On the recent blog post from Parshat Shemini, something very special is included – a link to the music video, “Shine a Little Light” that has gone viral since its posting on March 31, reaching over 500,000 people.
Over seven years ago, before the onset of the disease, Yitzi composed and recorded, “Shine a Little Light” on his cell phone. Last year, his daughter Fruma found the SIM card and the song was discovered. “Initially, hearing it was shocking,” Dina said. “We all sat there and just cried.”
Thereafter, Dina asked Yitzi’s friends if they could learn this song and sing it to him on his birthday. “It was amazing,” Dina said. Then Yitzi’s classmate, producer Chaim Marcus, was visiting and heard it. With tears streaming down his cheeks, he said, “The whole world has to hear this song.”
Dina figured perhaps Marcus could convince some of his brothers (8th Day’s Shmuel and Bentzion Marcus) to sing it, but didn’t know it was possible to do what he did. It took a year to put together, and was filmed in New York, California, and Israel.

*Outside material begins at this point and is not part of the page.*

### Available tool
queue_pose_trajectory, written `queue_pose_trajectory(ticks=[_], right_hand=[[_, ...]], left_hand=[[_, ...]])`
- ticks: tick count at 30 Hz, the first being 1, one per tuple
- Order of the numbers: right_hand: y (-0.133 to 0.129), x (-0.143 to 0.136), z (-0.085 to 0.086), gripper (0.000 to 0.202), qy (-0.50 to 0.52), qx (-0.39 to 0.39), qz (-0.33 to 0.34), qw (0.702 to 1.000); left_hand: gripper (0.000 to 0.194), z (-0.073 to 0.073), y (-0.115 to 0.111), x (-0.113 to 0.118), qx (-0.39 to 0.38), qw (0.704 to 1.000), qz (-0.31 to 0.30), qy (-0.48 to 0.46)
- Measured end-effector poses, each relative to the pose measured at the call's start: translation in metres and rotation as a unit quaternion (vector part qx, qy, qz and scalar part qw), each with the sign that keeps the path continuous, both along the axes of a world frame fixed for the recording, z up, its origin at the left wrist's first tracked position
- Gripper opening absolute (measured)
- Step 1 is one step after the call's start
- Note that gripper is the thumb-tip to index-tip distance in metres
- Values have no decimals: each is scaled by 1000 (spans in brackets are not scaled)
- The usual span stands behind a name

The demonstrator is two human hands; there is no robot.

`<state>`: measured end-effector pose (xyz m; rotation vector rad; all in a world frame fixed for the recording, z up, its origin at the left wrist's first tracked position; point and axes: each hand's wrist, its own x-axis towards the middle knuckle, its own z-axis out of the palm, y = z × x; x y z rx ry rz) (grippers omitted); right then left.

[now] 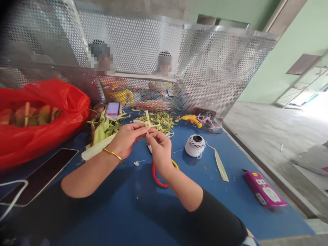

“It’s so professionally done, and perfect for a Hakhel year; gathering people from all over the world in a joint project, even if they are not physically next to each other,” said Dina.
The video features many of the Jewish world’s top artists, including Yossi Green, Gad Elbaz, Benny Friedman, 8th Day, the Maccabeats, Mordechai Ben David, and Yehoram Gaon. Also featured singing are school children, Israeli soldiers, yeshiva bochurim, Yitzi’s sons, and of course, Yitzi (whose voice from the original cell phone recording is used).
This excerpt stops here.